So I don’t know if I’m seeking sound advice or just justification for how I feel but I’ll lay out the situation and hopefully get some sort of resolve.
So around April I got into a new relationship, my old roommate moved out, and I was struggling with working 12 hour night shifts and having a brand new puppy. Long story short I asked my girlfriend if her and her now three year old son wanted to move in. She didn’t have a job when we met but got one and I trusted that she would keep it but quit a few days before moving in. I said that was fine if she could take care of the household and I would work extra shifts to accommodate. I bought her a phone, decorated Nicky’s room, bought all of the food for months, I was cooking my own lunches doing the majority of my laundry and didn’t mind that at all. Gradually over time though I started to notice the apartment would stink when I would come home, and I’d find a trash can full of diapers and old food over stuffed cause she didn’t want to take it out alone. The spare toilet got ruined because her son flushed a toy truck, the apartment is still constantly a mess and I don’t have the time to work 12 hours 40 minutes away from home then come home clean and take care of myself.

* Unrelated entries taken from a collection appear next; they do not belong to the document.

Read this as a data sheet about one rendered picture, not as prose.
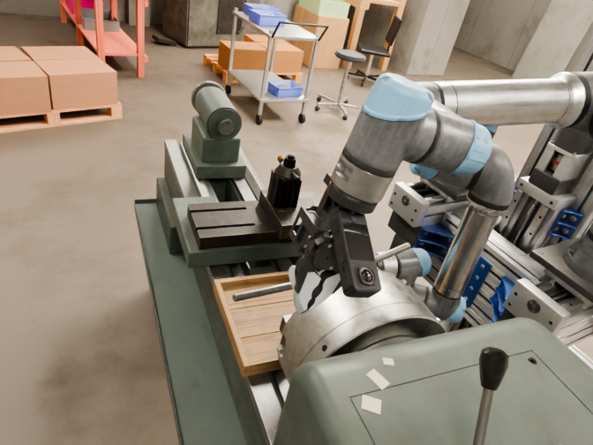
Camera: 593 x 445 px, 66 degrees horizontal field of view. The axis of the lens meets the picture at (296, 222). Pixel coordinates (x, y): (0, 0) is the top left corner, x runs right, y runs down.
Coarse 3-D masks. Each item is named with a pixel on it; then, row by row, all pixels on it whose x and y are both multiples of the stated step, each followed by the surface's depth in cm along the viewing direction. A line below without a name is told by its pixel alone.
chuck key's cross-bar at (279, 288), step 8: (400, 248) 80; (408, 248) 81; (376, 256) 79; (384, 256) 79; (264, 288) 70; (272, 288) 70; (280, 288) 70; (288, 288) 71; (232, 296) 68; (240, 296) 67; (248, 296) 68; (256, 296) 69
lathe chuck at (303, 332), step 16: (384, 272) 88; (384, 288) 84; (400, 288) 86; (320, 304) 83; (336, 304) 81; (352, 304) 80; (368, 304) 80; (384, 304) 80; (304, 320) 83; (320, 320) 81; (336, 320) 79; (288, 336) 85; (304, 336) 81; (320, 336) 79; (288, 352) 85; (304, 352) 80; (288, 368) 85
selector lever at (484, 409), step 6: (486, 390) 52; (492, 390) 52; (486, 396) 52; (492, 396) 52; (480, 402) 53; (486, 402) 52; (480, 408) 53; (486, 408) 52; (480, 414) 52; (486, 414) 52; (480, 420) 52; (486, 420) 52; (480, 426) 52; (486, 426) 52; (480, 432) 52; (474, 438) 53; (480, 438) 52; (474, 444) 53; (480, 444) 52
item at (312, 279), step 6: (294, 270) 68; (294, 276) 68; (306, 276) 64; (312, 276) 64; (318, 276) 65; (294, 282) 68; (306, 282) 64; (312, 282) 65; (318, 282) 65; (306, 288) 65; (312, 288) 66; (294, 294) 67; (300, 294) 65; (306, 294) 66; (294, 300) 68; (300, 300) 66; (306, 300) 67; (300, 306) 67; (306, 306) 68; (300, 312) 69
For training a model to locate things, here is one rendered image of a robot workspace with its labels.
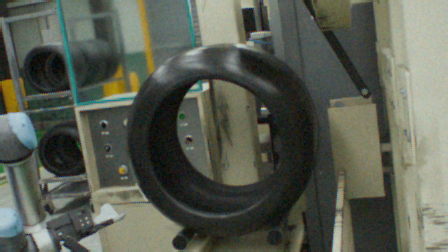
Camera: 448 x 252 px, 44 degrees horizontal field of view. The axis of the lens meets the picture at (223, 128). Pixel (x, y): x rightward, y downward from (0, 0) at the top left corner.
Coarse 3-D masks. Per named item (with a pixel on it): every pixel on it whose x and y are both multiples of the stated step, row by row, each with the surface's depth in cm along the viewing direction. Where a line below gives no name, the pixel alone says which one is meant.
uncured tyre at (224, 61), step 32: (192, 64) 150; (224, 64) 148; (256, 64) 149; (160, 96) 154; (256, 96) 147; (288, 96) 148; (128, 128) 160; (160, 128) 183; (288, 128) 148; (128, 160) 164; (160, 160) 183; (288, 160) 149; (160, 192) 159; (192, 192) 184; (224, 192) 183; (256, 192) 181; (288, 192) 151; (192, 224) 160; (224, 224) 157; (256, 224) 156
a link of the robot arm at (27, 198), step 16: (0, 128) 163; (16, 128) 164; (32, 128) 173; (0, 144) 163; (16, 144) 165; (32, 144) 167; (0, 160) 167; (16, 160) 167; (16, 176) 172; (32, 176) 176; (16, 192) 175; (32, 192) 177; (16, 208) 180; (32, 208) 179; (32, 224) 182
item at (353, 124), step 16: (336, 112) 173; (352, 112) 172; (368, 112) 171; (336, 128) 174; (352, 128) 173; (368, 128) 172; (336, 144) 175; (352, 144) 174; (368, 144) 173; (336, 160) 176; (352, 160) 175; (368, 160) 174; (336, 176) 177; (352, 176) 176; (368, 176) 175; (352, 192) 177; (368, 192) 176; (384, 192) 175
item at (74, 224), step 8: (80, 208) 152; (64, 216) 151; (72, 216) 150; (80, 216) 152; (88, 216) 153; (48, 224) 149; (56, 224) 150; (64, 224) 151; (72, 224) 152; (80, 224) 151; (88, 224) 152; (56, 232) 149; (64, 232) 151; (72, 232) 151; (80, 232) 151; (96, 232) 152; (56, 240) 147
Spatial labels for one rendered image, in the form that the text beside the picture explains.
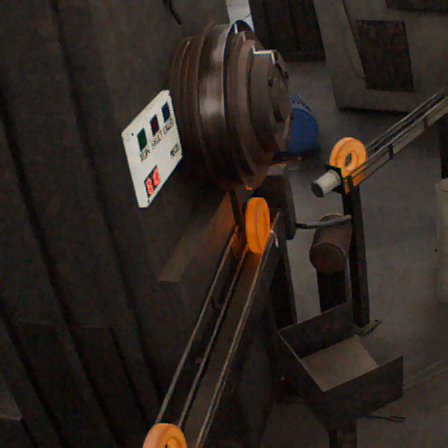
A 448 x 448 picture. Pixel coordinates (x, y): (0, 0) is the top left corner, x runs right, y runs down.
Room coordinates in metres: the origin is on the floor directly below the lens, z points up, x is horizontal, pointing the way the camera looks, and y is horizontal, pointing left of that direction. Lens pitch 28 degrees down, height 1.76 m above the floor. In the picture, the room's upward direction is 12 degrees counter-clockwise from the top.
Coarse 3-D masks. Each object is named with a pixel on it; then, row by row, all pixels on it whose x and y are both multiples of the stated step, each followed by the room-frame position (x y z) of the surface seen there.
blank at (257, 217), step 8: (256, 200) 1.86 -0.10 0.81; (264, 200) 1.90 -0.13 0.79; (248, 208) 1.83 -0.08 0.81; (256, 208) 1.82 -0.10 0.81; (264, 208) 1.88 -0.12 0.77; (248, 216) 1.81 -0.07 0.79; (256, 216) 1.80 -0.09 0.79; (264, 216) 1.88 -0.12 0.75; (248, 224) 1.80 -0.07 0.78; (256, 224) 1.79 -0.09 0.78; (264, 224) 1.88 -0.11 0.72; (248, 232) 1.79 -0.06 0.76; (256, 232) 1.78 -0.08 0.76; (264, 232) 1.86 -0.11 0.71; (248, 240) 1.79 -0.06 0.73; (256, 240) 1.78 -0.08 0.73; (264, 240) 1.83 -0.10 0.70; (256, 248) 1.79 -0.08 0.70
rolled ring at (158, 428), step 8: (160, 424) 1.06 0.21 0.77; (168, 424) 1.06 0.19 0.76; (152, 432) 1.02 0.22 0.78; (160, 432) 1.02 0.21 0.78; (168, 432) 1.04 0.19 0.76; (176, 432) 1.06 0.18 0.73; (152, 440) 1.00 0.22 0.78; (160, 440) 1.00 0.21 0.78; (168, 440) 1.03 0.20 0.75; (176, 440) 1.06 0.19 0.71; (184, 440) 1.08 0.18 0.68
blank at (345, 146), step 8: (336, 144) 2.22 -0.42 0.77; (344, 144) 2.21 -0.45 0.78; (352, 144) 2.23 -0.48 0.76; (360, 144) 2.25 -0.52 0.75; (336, 152) 2.20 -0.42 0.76; (344, 152) 2.20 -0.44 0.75; (352, 152) 2.25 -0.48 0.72; (360, 152) 2.24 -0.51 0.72; (336, 160) 2.18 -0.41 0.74; (344, 160) 2.20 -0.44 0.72; (352, 160) 2.26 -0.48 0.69; (360, 160) 2.24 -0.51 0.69; (344, 168) 2.20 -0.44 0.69; (352, 168) 2.23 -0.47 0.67
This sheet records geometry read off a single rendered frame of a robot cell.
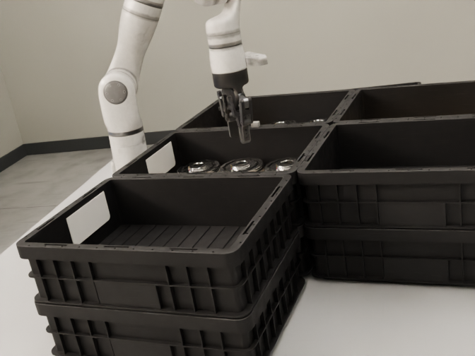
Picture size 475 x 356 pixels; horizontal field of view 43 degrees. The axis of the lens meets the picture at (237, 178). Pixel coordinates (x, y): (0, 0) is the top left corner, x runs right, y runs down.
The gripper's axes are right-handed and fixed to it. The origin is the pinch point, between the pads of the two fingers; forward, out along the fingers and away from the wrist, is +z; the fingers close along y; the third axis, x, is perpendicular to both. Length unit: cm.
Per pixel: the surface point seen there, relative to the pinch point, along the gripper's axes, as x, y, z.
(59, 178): -19, -318, 97
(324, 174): 2.8, 30.9, 1.8
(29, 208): -45, -272, 97
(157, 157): -16.0, -12.6, 4.5
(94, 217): -35.2, 6.9, 6.5
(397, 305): 7, 43, 24
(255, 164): 3.2, -1.3, 8.5
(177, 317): -30, 40, 13
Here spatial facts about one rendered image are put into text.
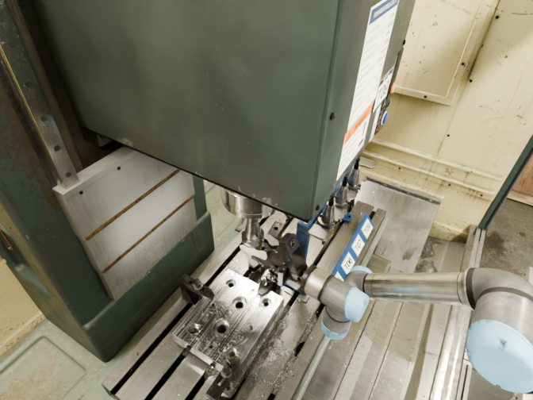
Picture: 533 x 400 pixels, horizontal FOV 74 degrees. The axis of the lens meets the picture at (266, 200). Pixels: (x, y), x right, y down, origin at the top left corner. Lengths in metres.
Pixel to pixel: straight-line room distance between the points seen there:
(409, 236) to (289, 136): 1.35
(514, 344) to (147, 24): 0.82
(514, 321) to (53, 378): 1.53
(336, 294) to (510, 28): 1.13
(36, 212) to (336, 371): 1.06
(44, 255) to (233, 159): 0.67
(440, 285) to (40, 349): 1.52
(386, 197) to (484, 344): 1.25
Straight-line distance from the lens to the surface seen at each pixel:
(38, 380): 1.75
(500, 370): 0.82
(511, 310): 0.82
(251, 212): 0.82
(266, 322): 1.18
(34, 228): 1.10
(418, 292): 0.97
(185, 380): 1.22
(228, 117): 0.63
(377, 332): 1.49
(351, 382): 1.40
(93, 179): 1.08
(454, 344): 1.53
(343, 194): 1.19
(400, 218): 1.88
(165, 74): 0.69
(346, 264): 1.40
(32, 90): 0.94
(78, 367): 1.70
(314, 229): 1.12
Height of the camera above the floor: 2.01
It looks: 41 degrees down
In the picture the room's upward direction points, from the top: 2 degrees clockwise
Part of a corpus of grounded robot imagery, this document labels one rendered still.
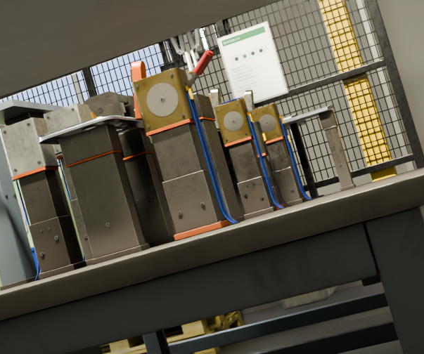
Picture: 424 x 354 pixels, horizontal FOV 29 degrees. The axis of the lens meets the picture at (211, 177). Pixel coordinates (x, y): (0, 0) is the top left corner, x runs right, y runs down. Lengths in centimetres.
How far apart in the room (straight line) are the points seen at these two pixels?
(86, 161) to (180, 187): 22
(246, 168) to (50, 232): 74
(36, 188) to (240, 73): 168
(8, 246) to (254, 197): 75
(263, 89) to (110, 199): 170
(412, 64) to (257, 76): 207
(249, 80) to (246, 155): 104
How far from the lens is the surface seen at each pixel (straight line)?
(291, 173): 274
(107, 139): 181
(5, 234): 207
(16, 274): 207
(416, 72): 533
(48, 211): 191
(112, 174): 181
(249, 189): 241
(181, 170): 178
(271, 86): 341
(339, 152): 294
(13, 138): 194
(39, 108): 231
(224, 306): 122
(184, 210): 178
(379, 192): 112
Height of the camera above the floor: 71
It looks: 3 degrees up
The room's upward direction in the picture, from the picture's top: 16 degrees counter-clockwise
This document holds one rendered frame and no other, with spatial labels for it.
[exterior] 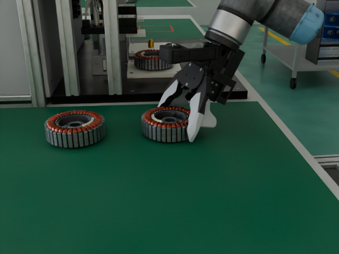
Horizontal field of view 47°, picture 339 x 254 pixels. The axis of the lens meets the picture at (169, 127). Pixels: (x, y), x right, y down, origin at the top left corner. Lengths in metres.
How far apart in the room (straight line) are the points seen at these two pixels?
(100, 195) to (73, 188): 0.05
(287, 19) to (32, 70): 0.55
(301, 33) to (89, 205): 0.50
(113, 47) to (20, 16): 0.20
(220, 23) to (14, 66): 0.47
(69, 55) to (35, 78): 0.09
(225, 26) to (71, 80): 0.39
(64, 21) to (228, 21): 0.37
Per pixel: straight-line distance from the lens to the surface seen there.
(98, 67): 1.09
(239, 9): 0.76
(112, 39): 0.91
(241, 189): 0.61
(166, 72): 1.06
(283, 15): 0.79
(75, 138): 0.72
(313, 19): 0.81
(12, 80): 0.96
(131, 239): 0.51
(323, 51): 1.45
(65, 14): 0.90
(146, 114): 0.77
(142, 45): 1.40
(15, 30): 0.93
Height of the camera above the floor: 1.08
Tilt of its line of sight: 24 degrees down
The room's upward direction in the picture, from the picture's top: straight up
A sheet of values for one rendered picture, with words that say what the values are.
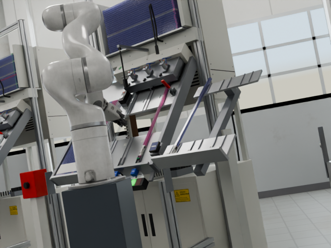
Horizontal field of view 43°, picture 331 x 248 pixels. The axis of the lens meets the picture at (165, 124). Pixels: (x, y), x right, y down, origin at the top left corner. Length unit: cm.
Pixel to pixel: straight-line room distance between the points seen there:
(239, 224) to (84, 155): 73
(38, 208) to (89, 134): 138
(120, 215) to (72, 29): 69
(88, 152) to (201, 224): 92
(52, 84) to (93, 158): 27
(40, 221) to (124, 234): 141
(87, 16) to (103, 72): 35
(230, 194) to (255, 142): 337
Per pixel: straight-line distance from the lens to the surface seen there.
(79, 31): 158
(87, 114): 136
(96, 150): 136
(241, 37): 522
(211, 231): 215
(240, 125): 260
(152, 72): 226
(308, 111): 516
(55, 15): 172
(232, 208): 177
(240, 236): 178
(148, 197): 226
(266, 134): 510
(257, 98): 511
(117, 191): 131
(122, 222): 132
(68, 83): 139
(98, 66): 139
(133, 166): 187
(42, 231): 270
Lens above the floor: 78
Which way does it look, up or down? 3 degrees up
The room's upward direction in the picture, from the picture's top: 10 degrees counter-clockwise
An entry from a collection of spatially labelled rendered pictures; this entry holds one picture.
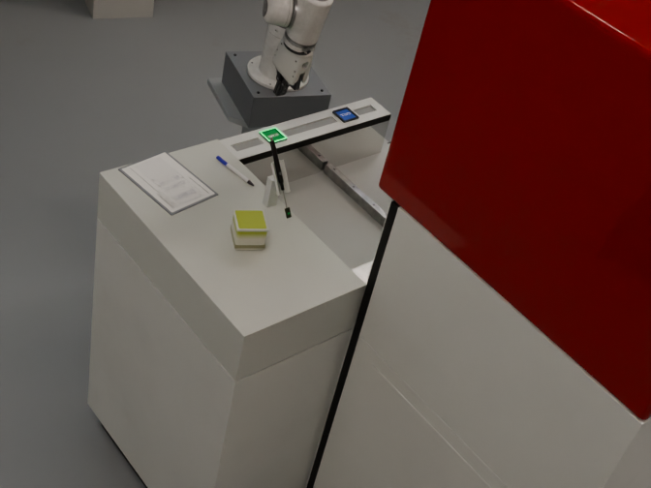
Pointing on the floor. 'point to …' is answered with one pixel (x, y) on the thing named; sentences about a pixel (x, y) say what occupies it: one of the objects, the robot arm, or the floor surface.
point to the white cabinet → (198, 391)
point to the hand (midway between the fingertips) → (281, 87)
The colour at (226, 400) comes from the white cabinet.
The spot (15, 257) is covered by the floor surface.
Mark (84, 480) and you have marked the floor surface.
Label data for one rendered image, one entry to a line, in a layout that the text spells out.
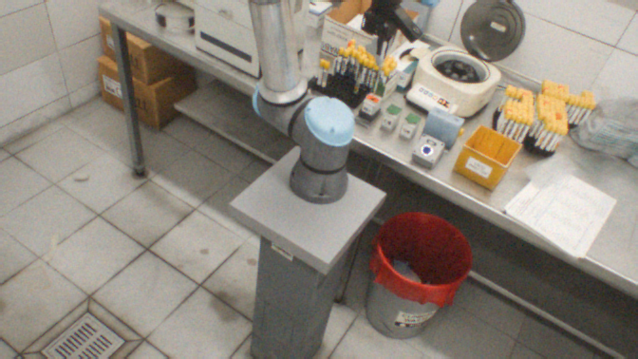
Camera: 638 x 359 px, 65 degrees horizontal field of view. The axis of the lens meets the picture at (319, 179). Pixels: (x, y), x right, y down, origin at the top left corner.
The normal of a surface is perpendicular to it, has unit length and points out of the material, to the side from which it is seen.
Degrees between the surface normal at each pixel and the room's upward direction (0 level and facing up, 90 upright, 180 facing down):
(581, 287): 0
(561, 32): 90
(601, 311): 0
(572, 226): 0
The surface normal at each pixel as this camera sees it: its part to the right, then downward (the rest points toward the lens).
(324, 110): 0.22, -0.64
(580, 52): -0.54, 0.54
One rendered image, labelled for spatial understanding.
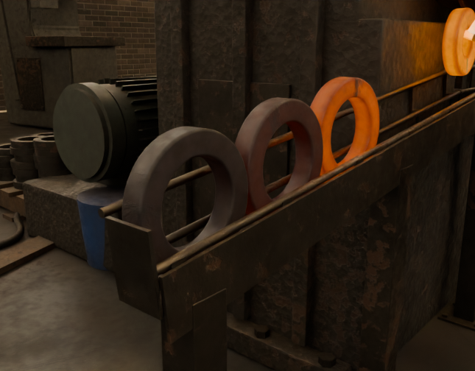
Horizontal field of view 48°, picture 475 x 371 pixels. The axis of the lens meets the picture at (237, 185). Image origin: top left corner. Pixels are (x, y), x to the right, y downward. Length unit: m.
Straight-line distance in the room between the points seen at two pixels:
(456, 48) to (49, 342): 1.31
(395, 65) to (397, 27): 0.08
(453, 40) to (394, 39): 0.17
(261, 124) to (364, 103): 0.28
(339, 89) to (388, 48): 0.33
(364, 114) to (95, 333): 1.06
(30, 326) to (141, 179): 1.23
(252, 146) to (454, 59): 0.73
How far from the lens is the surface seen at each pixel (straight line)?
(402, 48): 1.24
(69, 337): 1.67
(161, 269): 0.59
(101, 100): 1.99
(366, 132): 0.97
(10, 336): 1.73
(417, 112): 1.27
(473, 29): 1.37
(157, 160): 0.58
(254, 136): 0.70
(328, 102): 0.85
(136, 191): 0.58
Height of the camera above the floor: 0.82
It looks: 15 degrees down
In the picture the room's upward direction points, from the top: straight up

And that’s the big thing here I’m so defeated, and stressed that I’m not taking care of myself. I’d lost a bunch of weight it is all back, I had started catching up on bills and had control of my spending and now I’m becoming impulsive. I’ve began to shut down completely from everything and everyone. I gave up places I wanted to go due to her insecurities, I’ve changed so much about my way of life and I justify it as growing pains I’m “becoming an adult” but more time passes I become more angry, I get snappy and sarcastic because I am just completely worn down.
She got a job that hardly can buy diapers, potty training hasn’t improved, she can’t drive so her parents have to take her to work or I’ll only get 3 hours of sleep so that I can take her, then her parents say that I’ve got it easier than anybody else In the situation. I’m paying close to $2000 in rent alone, while feeding her, her son, my two cats and my dog and I’m drowning.
As I write this there’s a sink full of dishes, stuff torn up all over the Nicky’s room, pans sitting out on the stove and a trash can full and I worked my sixth shift in a row last night while she was home. I feel bad because her mom is controlling and manipulative to her and I can see where her mom has torn her self confidence down, she also lost her brother about 4 months ago and I lost my third family member in a year, and me being used to it I can see how it’s broken her heart. And I care so much I really do. She’s funny and caring but the fights about the state we’re living in are taking a toll, the lack of self care I’m allowing myself is crushing me. I’ll sleep 2-3 hours a day and work all night for six days straight and the single day I have off her and her son will come in and wake me up every hour or two almost just to do it, which I know comes from the loneliness of me being gone. But I’m at ends here do I ask her to leave and build something better for myself or do I keep holding on to the hope that maybe someday things will get better? Because I’ve given all of myself and I don’t think that there is much left.